Stored dataset items –
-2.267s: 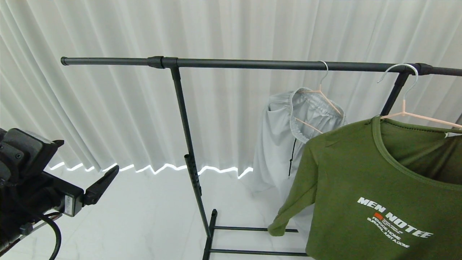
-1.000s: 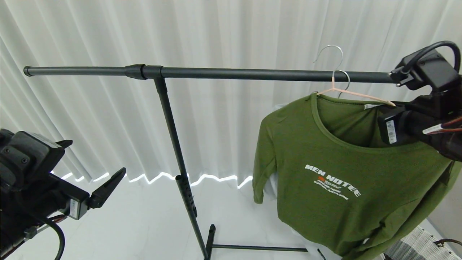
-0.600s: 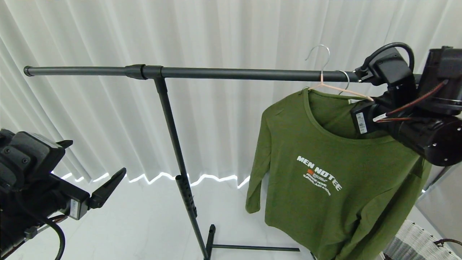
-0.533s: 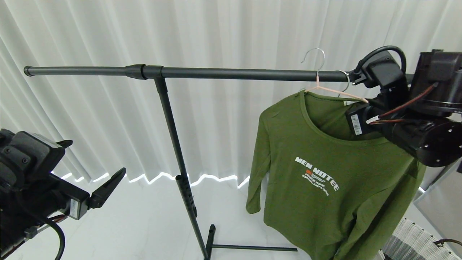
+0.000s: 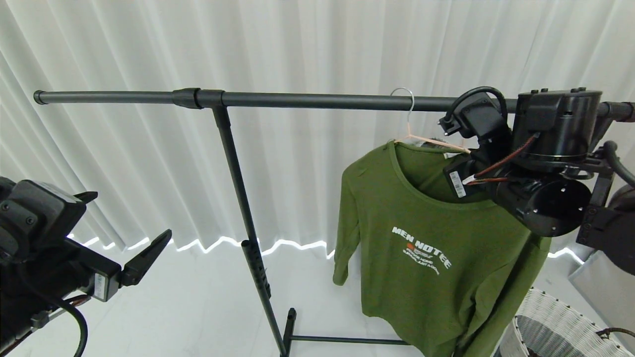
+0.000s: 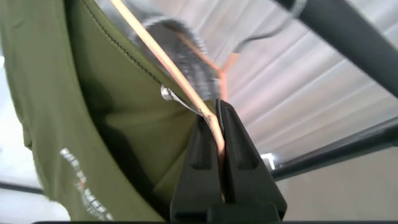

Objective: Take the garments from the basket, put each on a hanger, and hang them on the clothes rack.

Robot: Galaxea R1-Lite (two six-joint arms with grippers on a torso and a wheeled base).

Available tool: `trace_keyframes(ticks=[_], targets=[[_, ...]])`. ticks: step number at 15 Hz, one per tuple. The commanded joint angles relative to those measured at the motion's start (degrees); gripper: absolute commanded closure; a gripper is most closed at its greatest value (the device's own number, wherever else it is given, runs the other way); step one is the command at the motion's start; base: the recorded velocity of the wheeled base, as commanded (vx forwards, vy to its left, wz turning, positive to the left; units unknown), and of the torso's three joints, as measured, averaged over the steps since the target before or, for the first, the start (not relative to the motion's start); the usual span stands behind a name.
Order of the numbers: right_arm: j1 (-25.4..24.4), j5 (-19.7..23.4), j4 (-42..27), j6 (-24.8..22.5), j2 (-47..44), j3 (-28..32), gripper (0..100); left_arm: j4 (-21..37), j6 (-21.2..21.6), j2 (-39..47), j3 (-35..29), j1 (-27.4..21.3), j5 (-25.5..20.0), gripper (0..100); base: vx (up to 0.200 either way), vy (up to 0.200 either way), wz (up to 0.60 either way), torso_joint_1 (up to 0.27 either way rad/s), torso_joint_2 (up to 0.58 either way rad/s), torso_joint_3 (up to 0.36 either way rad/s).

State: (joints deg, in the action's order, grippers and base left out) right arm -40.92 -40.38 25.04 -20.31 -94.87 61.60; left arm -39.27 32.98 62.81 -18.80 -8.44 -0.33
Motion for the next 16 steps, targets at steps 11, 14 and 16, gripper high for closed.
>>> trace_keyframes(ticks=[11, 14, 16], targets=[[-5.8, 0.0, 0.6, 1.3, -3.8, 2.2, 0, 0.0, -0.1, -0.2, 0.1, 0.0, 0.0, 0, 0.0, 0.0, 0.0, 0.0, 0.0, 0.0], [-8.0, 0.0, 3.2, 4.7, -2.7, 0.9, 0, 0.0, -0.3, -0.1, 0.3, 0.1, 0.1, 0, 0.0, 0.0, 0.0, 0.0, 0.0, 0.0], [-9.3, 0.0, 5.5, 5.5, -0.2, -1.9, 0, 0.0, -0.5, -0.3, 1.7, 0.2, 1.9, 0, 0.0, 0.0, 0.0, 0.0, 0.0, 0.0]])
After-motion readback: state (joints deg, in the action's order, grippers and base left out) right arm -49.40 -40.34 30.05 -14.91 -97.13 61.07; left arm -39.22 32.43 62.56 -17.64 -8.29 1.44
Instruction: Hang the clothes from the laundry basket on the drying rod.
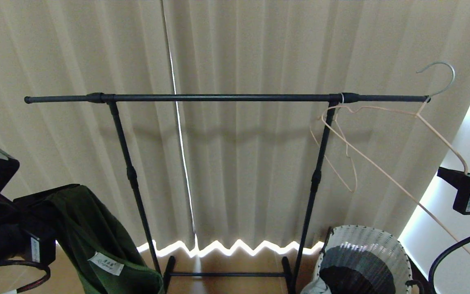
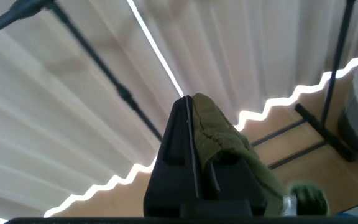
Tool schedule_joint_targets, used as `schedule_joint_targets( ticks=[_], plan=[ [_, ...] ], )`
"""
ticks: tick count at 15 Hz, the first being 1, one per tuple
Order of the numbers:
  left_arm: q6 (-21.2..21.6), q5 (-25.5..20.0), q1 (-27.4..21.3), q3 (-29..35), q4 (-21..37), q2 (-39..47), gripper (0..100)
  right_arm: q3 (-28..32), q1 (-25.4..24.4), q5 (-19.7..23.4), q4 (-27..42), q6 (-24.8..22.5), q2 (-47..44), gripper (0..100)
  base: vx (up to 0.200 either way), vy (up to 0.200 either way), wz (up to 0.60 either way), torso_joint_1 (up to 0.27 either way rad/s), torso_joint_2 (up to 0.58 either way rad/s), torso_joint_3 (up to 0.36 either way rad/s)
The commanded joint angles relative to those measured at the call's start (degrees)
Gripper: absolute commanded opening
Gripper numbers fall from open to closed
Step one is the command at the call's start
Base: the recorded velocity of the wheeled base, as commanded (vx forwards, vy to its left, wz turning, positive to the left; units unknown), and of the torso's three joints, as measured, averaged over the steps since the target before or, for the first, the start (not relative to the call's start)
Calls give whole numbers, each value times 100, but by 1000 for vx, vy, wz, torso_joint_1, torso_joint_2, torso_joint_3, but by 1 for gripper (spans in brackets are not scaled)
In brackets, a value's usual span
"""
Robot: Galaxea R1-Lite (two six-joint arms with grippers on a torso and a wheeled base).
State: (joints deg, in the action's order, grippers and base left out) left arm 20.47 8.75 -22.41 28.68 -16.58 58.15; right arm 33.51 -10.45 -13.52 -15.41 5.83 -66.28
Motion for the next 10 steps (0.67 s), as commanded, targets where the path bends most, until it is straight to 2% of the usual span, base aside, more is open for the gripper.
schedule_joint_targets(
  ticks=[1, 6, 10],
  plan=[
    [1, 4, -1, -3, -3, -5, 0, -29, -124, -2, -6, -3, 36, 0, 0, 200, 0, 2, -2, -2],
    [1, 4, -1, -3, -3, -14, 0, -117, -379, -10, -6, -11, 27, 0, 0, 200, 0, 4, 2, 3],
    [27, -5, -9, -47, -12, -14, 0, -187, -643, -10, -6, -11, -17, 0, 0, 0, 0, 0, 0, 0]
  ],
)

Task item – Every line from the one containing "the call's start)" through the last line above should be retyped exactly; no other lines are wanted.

Exercise output –
Base: the recorded velocity of the wheeled base, as commanded (vx forwards, vy to its left, wz turning, positive to the left; units unknown), and of the torso's three joints, as measured, averaged over the steps since the target before or, for the first, the start (not relative to the call's start)
Calls give whole numbers, each value times 100, but by 1000 for vx, vy, wz, torso_joint_1, torso_joint_2, torso_joint_3, but by 1 for gripper (spans in brackets are not scaled)
In brackets, a value's usual span
"""
Robot: Galaxea R1-Lite (two six-joint arms with grippers on a torso and a wheeled base).
State: (joints deg, in the action's order, grippers and base left out) left arm 20.47 8.75 -22.41 28.68 -16.58 58.15; right arm 33.51 -10.45 -13.52 -15.41 5.83 -66.28
Motion for the next 10 steps (0.67 s), as commanded, targets where the path bends most, until it is straight to 2% of the usual span, base aside, more is open for the gripper.
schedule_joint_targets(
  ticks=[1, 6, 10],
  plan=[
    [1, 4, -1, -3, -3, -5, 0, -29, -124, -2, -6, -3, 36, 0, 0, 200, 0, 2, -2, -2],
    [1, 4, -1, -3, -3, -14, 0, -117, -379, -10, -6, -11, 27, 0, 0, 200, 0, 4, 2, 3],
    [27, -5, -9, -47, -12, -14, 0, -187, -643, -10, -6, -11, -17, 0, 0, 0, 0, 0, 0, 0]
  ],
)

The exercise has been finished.